Амджад прерывисто выдохнул:
— Ты действительно веришь, что он отдаст их тебе?
— Если ему не хватит ума и он будет сопротивляться, я пойду на крайние меры. Я скажу ему, что беременна. — И Марам повесила трубку.
Страдание, тоска и сожаление, услышанные в ее словах, эхом отозвались в его голове, которая едва не раскололась пополам.
Он задался вопросом: чем ему искупить свою вину перед Марам, которую он так коварно заманил в ловушку?
Марам оглядела роскошные парадные дворцовые покои отца.
Ей казалось, в ее теле жила другая душа, когда она в последний раз была в этом зале.

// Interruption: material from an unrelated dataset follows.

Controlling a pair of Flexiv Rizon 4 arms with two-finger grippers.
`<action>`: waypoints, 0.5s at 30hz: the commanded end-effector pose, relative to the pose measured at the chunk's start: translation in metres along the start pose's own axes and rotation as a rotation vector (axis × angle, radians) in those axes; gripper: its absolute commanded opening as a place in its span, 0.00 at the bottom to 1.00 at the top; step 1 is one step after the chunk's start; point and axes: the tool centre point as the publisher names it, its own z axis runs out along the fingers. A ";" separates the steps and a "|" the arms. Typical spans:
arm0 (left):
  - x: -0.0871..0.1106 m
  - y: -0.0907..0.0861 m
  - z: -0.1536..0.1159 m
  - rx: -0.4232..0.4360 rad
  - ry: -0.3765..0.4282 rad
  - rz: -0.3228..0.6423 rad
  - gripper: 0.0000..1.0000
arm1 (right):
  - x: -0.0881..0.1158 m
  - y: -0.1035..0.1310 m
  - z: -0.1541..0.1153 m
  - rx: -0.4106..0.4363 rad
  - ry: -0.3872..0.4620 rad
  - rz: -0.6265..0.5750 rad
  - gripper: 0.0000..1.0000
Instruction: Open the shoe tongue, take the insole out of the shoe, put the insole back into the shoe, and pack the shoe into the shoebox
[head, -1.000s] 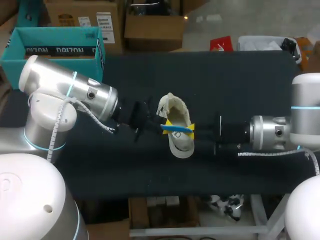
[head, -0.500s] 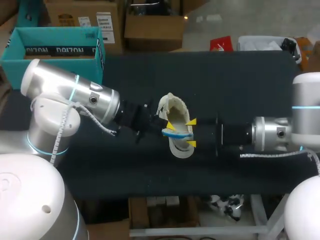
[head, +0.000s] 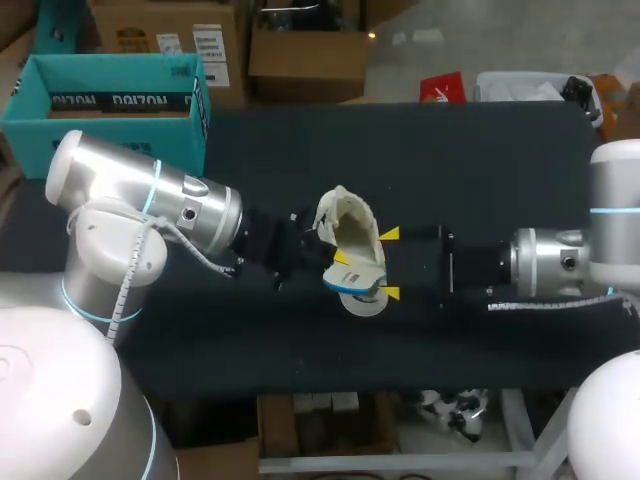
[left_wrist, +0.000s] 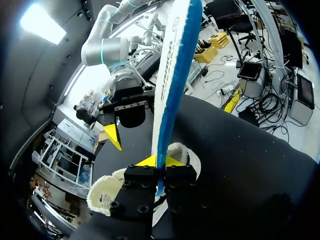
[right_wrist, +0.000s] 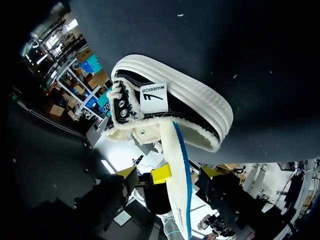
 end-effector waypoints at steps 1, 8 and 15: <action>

Оставив дворец, она отправилась в поездку, во время которой встретилась с Амджадом. Вернулась Марам уже совсем иным человеком…
В пустыне она потеряла все, чем обладала. Кстати, Марам того заслужила. Она лишилась веры, эмоций, желаний и надежд на благоприятное будущее. И все из-за Амджада — человека, оказавшегося хладнокровным агрессором, взявшим ее в заложницы.
Окружающие Амджада люди считали его очень честным человеком. Никто не догадывался, что его честность — иллюзия. Он обманывал всех, не только Марам. Но она считала каждый его порок уникальной и удивительной чертой характера, за что и поплатилась…
Послышались торопливые шаги по мраморному полу, затем распахнулись двойные дубовые двери, и в зал стремительно вошел ее отец.
Марам смотрела на человека, который был для нее всем с тех пор, как ей исполнилось двенадцать лет. Высокий, гибкий и изысканный мужчина с золотистыми, как у Марам, глазами, с посеребренными сединой висками и ухоженной короткой бородой. До того как увидела Амджада, Марам считала своего отца самым великолепным человеком на земле! Да, она была настоящей папиной дочкой.